Hey there, time traveller!
This article was published 26/10/2012 (1700 days ago), so information in it may no longer be current.
Halloween will soon be here. In North America, it's a time for children to dress up and go trick-or-treating.
For the ancient Celts, it was a special time when the boundary between the worlds of the living and the worlds of the dead were blurred, and people on both sides could communicate with each other.
Known as Samhain, for the Celts that night was a "thin place" -- a time when spirits, both harmful and harmless, returned to the Earth. One way to prevent the dangerous ones from harming you was by wearing costumes and masks.
The idea of a thin place isn't unique to the Celts. It's a phrase used to describe both times, such as Halloween, and places where people feel especially connected to God or the life of the spirit.
Tom Cashman, who leads workshops on Celtic spirituality, told the Vancouver Sun in 2010 that thin places are those times or places "that cause the hair to stand up on the back of your neck" -- times when you feel you've made contact with the other side of reality.
I haven't had any of those kinds of experiences. But sometimes when I am in old buildings, like in the Exchange District, and I am very still and quiet, I imagine I can hear the people who used to live or work in those places. For the briefest of moments, it's as if I am taken back in time -- and then it's gone.
Someone who feels this way much more keenly than I do is Alan Green, senior rabbi at Shaarey Zedek synagogue in Winnipeg.

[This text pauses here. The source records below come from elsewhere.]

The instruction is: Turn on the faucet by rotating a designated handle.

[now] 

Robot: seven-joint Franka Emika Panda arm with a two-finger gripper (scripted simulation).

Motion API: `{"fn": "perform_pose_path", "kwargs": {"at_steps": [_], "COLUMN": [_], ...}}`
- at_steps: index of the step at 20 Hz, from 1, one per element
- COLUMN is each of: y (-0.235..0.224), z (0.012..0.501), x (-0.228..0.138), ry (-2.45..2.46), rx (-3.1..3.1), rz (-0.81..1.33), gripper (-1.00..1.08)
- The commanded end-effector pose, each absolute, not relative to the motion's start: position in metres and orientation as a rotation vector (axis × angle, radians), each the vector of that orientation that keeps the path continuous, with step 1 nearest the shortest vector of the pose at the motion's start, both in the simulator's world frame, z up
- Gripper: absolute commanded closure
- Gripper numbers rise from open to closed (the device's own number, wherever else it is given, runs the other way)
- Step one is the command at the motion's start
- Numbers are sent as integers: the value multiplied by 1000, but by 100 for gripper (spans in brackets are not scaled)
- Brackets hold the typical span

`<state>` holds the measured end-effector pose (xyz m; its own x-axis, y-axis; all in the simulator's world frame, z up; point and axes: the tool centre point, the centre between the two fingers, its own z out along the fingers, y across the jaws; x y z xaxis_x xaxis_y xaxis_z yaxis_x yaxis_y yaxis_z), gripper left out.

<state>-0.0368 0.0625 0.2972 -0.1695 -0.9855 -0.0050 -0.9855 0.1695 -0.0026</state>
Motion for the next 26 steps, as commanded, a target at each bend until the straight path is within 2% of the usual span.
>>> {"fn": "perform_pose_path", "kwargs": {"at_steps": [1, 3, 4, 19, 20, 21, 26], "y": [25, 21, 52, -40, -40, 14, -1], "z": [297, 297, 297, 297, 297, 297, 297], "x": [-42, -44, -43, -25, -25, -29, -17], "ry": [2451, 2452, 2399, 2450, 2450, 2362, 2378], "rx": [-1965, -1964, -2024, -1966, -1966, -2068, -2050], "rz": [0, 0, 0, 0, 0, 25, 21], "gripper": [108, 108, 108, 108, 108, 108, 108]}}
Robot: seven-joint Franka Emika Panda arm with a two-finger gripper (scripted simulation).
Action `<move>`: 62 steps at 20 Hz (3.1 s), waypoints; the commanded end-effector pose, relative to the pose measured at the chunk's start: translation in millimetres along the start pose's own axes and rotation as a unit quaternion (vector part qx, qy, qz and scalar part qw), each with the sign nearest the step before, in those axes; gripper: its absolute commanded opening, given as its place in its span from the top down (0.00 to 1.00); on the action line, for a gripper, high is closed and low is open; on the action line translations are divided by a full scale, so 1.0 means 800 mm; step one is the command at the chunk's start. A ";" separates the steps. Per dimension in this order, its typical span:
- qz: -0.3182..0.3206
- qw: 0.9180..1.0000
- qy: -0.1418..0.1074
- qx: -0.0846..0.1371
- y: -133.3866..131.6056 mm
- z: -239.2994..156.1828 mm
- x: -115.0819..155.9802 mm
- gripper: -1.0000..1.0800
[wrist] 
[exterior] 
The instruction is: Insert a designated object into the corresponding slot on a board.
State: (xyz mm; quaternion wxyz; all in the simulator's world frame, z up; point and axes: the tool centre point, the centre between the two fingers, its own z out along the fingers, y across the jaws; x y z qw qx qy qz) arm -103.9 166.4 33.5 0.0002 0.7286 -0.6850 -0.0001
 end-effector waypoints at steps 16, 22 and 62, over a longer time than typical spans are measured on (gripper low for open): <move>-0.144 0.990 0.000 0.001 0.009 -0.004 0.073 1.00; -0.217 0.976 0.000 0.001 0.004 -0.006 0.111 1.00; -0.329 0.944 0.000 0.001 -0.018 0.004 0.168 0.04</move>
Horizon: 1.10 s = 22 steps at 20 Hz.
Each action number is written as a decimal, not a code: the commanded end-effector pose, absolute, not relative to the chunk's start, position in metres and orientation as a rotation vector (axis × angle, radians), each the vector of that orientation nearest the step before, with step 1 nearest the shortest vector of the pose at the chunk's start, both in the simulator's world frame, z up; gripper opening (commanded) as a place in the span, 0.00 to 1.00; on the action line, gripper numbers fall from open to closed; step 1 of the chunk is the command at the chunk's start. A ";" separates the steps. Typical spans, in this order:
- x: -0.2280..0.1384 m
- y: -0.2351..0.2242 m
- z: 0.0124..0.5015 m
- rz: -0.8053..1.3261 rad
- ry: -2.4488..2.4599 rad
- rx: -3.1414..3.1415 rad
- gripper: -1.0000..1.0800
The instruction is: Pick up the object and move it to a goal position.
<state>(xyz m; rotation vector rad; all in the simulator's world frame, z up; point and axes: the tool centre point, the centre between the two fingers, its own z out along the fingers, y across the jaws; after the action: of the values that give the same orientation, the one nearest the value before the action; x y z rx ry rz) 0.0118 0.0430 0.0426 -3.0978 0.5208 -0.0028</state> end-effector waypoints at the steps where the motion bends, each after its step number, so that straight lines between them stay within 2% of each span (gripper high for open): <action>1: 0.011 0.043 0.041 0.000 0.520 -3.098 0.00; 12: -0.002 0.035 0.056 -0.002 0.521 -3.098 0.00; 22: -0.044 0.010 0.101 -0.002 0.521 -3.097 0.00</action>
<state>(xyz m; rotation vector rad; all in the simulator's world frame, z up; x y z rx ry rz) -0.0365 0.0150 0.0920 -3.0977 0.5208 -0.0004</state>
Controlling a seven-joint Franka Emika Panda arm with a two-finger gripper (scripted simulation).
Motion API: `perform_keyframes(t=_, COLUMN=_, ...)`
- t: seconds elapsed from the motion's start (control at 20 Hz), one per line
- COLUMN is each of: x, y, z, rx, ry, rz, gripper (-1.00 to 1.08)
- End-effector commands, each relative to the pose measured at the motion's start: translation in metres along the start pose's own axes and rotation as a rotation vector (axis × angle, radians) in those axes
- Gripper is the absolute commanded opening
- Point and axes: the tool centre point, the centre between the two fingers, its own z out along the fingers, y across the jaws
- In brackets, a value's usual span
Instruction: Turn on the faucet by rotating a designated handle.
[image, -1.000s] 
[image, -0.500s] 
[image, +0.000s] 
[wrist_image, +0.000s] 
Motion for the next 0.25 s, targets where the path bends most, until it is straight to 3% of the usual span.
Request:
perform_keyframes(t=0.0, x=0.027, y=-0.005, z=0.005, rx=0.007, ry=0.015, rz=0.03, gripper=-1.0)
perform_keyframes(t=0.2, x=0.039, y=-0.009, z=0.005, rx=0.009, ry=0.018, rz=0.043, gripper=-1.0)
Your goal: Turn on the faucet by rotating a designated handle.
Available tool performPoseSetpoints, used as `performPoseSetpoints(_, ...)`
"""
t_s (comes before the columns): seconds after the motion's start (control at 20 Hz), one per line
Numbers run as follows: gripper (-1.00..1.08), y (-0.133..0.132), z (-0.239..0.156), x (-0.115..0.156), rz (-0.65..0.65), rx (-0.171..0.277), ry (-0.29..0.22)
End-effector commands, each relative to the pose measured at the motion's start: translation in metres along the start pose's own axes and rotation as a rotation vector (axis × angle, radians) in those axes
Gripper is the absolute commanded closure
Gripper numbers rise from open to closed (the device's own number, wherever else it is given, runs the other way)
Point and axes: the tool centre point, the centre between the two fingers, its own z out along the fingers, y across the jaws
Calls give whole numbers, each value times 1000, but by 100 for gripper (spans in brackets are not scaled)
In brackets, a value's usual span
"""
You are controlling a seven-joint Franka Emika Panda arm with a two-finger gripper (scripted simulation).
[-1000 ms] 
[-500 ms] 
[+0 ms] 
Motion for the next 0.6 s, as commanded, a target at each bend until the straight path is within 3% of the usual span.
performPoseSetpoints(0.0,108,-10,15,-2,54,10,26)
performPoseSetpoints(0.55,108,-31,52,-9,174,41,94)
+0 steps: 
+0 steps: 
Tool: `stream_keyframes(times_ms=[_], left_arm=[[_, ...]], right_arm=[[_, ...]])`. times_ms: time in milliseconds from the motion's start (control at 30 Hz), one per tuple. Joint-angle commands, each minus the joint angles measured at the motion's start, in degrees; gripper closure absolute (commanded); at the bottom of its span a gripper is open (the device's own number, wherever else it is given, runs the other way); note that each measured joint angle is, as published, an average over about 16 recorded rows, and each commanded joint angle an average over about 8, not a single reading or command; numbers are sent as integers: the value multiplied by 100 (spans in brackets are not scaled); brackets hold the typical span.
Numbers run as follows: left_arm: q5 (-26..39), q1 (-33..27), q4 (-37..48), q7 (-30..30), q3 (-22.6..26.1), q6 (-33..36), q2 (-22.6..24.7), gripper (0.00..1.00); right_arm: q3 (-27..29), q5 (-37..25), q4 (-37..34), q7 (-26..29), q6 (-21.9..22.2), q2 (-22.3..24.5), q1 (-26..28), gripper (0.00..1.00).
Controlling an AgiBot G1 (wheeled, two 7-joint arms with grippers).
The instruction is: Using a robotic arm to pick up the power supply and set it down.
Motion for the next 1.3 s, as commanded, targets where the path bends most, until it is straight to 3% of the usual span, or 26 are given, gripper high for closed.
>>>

Green's interest in thin places stems from his first visit to Israel, in 1974, when he visited the graves of some of the great rabbis from ancient times.
"Even then, I was able to recognize them as sacred spaces," he says. For the first time in his life he "prayed that I should be able to have a clear experience of the presence of God." Several hours later, it happened -- an odd sensation of being outside himself and nearer to God than ever before.
"I learned a great deal from this experience about where one can find God, about how God can operate through us, when given the chance, and how long-deceased spiritual teachers and holy places can intervene to help guide us back to the source of life," he says.
He can only think that "the rabbis whose gravesites I visited that day graced me with an insight at which I could never have arrived on my own."
Since that time, Green has always had his antennae up for the thin places in the world.
"They are everywhere," he says of the places where the "barriers to spiritual experience are a little more permeable, and the spirit of God, and truth, a little more available than in ordinary, profane space."
One of the best thin places in the world for Green is Jerusalem.
"In Jerusalem, one has a strong sense that they indeed are in a place where heaven and earth kiss," he says. "Everything one experiences in Jerusalem is extremely vivid and somehow miraculous."
He sometimes calls Jerusalem "the land of times 10" because "everything one does there, from the extraordinary to the mundane, is 10 times as intense as it would have been back home."
It's no wonder, he says, "that the rabbis conceived of Jerusalem as the place from which the universe began. It really seems to be one of those thin places, a city upon which God always has His attention, a place of extraordinary power and inspiration."
But you don't have to go to Israel to get that experience, he says. Closer to home, he has found several thin places. There's the area directly beneath the dome of the Legislative Building, and the chapel dedicated to the Blessed Vasyl Velychkovsky at St. Joseph's Ukrainian Catholic Church in West Kildonan.
He also experiences it at the grave of Rabbi Avraham Twersky at Shaarey Zedek Memorial Park at Armstrong and Main. Twersky, who died in the 1940s, was known for his special ability to bless others; his grave is still a place of pilgrimage today for Hasidim from across North America.
But one of Green's favourite thin places is Bannock Point in the Whiteshell. That's where aboriginal people from long ago created petroforms of turtles, snakes and humans; for them, and for many others, it's a sacred place, where people can feel closer to the Spirit.
"Walking in that place, one feels a powerful, grounded connection to the Earth," says Green.
Maybe you have your own thin places; perhaps Manitoba is filled with them. After all, the province's name derives from the Cree word that means "the place of God" or "the place where God sits." So if you're wandering in downtown Winnipeg, biking through Birds Hill Park, walking along Grand Beach or driving past a wheat field along Highway 75 and the hairs on the back of your neck stand up, you'll know why.